[Items listed in a dataset]
━━━━━━━━━━━━━━━━

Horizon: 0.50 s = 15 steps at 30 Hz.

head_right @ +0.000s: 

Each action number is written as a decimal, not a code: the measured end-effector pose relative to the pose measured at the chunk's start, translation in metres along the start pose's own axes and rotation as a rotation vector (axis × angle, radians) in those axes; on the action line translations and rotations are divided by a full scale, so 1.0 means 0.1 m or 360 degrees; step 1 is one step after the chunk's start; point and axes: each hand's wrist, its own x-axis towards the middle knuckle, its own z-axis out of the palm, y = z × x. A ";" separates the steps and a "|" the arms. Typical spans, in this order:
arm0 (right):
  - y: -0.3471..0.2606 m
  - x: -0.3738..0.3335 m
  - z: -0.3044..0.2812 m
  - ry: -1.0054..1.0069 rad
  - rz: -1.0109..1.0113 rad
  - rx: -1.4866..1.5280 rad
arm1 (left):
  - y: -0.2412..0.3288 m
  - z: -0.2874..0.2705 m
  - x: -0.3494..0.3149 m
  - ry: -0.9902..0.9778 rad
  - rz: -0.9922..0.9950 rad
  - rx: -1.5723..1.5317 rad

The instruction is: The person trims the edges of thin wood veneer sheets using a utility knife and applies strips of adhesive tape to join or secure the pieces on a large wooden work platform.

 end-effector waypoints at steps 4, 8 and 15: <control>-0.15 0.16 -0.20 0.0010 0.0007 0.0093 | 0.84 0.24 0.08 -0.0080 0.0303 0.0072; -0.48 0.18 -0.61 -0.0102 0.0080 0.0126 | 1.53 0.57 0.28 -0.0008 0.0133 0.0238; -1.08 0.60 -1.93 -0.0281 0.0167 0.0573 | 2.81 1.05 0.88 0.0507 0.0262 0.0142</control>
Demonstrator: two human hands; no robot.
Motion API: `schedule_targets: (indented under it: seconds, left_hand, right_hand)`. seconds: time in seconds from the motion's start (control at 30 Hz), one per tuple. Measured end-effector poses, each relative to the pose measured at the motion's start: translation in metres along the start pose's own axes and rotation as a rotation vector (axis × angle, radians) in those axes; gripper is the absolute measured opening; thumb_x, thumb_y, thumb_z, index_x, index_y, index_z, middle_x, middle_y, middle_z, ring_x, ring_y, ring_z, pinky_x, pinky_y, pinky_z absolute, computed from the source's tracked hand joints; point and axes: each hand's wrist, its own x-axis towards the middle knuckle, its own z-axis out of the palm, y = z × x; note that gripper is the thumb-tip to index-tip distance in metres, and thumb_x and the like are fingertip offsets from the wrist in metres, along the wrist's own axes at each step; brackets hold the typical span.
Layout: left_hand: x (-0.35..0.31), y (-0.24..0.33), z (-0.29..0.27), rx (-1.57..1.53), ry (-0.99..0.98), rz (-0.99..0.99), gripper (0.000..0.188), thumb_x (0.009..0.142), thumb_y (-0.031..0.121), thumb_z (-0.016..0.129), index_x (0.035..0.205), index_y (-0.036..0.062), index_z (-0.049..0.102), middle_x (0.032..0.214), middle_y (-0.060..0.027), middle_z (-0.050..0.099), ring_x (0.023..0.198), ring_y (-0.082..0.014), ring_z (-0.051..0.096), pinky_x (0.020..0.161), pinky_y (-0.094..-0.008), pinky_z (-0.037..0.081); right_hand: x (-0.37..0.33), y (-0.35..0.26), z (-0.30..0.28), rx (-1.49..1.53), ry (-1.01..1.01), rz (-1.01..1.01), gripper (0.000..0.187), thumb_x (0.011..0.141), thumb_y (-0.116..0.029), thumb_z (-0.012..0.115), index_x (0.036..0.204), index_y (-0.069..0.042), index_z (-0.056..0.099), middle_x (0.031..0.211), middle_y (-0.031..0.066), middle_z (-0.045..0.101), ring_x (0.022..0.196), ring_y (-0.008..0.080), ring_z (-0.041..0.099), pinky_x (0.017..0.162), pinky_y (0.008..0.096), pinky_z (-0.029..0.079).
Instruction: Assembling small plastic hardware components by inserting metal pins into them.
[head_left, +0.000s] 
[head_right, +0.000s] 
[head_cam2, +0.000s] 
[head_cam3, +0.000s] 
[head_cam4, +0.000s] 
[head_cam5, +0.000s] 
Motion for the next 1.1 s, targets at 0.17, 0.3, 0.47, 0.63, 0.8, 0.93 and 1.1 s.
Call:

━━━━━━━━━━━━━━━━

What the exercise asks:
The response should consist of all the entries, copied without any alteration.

Solution for this task:
Horizon: 0.50 s = 15 steps at 30 Hz.

head_right @ +0.000s: 

Each action number is written as a decimal, not a code: the measured end-effector pose relative to the pose measured at the chunk's start, translation in metres along the start pose's own axes and rotation as a rotation vector (axis × angle, radians) in those axes; on the action line translations and rotations are divided by a full scale, so 1.0 means 0.1 m or 360 degrees; step 1 is one step after the chunk's start; point and axes: each hand's wrist, its own x-axis towards the middle knuckle, its own z-axis out of the palm, y = z × x. A ";" separates the steps and a "|" the arms. Typical spans, in this order:
arm0 (right):
  - y: -0.3471..0.2606 m
  - x: -0.3738..0.3335 m
  - z: -0.3044..0.2812 m
  - ry: -1.0054..1.0069 rad
  - rz: -1.0109..1.0113 rad
  - rx: -1.4866..1.5280 rad
arm1 (left):
  - y: -0.2412..0.3288 m
  - z: -0.2874..0.2705 m
  - x: -0.3494..0.3149 m
  - ry: -0.9902..0.9778 rad
  - rz: -0.9922..0.9950 rad
  - rx: -1.5723..1.5317 rad

The instruction is: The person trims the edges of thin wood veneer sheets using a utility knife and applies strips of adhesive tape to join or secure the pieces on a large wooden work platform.

 end-effector waypoints at steps 4, 8 and 15: <control>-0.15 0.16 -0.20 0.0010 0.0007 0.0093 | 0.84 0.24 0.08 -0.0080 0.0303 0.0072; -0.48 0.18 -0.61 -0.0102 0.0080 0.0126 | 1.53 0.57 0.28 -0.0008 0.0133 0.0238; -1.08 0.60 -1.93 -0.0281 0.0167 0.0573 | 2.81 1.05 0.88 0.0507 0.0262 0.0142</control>
Demonstrator: two human hands; no robot.
Motion API: `schedule_targets: (indented under it: seconds, left_hand, right_hand)`. seconds: time in seconds from the motion's start (control at 30 Hz), one per tuple. Measured end-effector poses, each relative to the pose measured at the motion's start: translation in metres along the start pose's own axes and rotation as a rotation vector (axis × angle, radians) in those axes; gripper is the absolute measured opening; thumb_x, thumb_y, thumb_z, index_x, index_y, index_z, middle_x, middle_y, middle_z, ring_x, ring_y, ring_z, pinky_x, pinky_y, pinky_z absolute, computed from the source's tracked hand joints; point and axes: each hand's wrist, its own x-axis towards the middle knuckle, its own z-axis out of the palm, y = z × x; note that gripper is the thumb-tip to index-tip distance in metres, and thumb_x and the like are fingertip offsets from the wrist in metres, along the wrist's own axes at each step; brackets hold the typical span.
Layout: left_hand: x (-0.35..0.31), y (-0.24..0.33), z (-0.29..0.27), rx (-1.57..1.53), ry (-0.99..0.98), rz (-0.99..0.99), gripper (0.000..0.188), thumb_x (0.009..0.142), thumb_y (-0.031..0.121), thumb_z (-0.016..0.129), index_x (0.035..0.205), index_y (-0.036..0.062), index_z (-0.049..0.102), middle_x (0.032..0.214), middle_y (-0.060..0.027), middle_z (-0.050..0.099), ring_x (0.023..0.198), ring_y (-0.082..0.014), ring_z (-0.051..0.096), pinky_x (0.020..0.161), pinky_y (-0.094..-0.008), pinky_z (-0.037..0.081); right_hand: x (-0.37..0.33), y (-0.35..0.26), z (-0.30..0.28), rx (-1.49..1.53), ry (-1.01..1.01), rz (-1.01..1.01), gripper (0.000..0.187), thumb_x (0.011..0.141), thumb_y (-0.116..0.029), thumb_z (-0.012..0.115), index_x (0.036..0.204), index_y (-0.069..0.042), index_z (-0.056..0.099), middle_x (0.031..0.211), middle_y (-0.031..0.066), middle_z (-0.045..0.101), ring_x (0.022..0.196), ring_y (-0.008..0.080), ring_z (-0.041..0.099), pinky_x (0.017..0.162), pinky_y (0.008..0.096), pinky_z (-0.029..0.079).
Instruction: Assembling small plastic hardware components by inserting metal pins into them.
[head_left, +0.000s] 
[head_right, +0.000s] 
[head_cam2, +0.000s] 
[head_cam3, +0.000s] 
[head_cam4, +0.000s] 
[head_cam5, +0.000s] 
Motion for the next 1.1 s, targets at 0.17, 0.3, 0.47, 0.63, 0.8, 0.93 and 1.1 s.
Call:

The output is complete.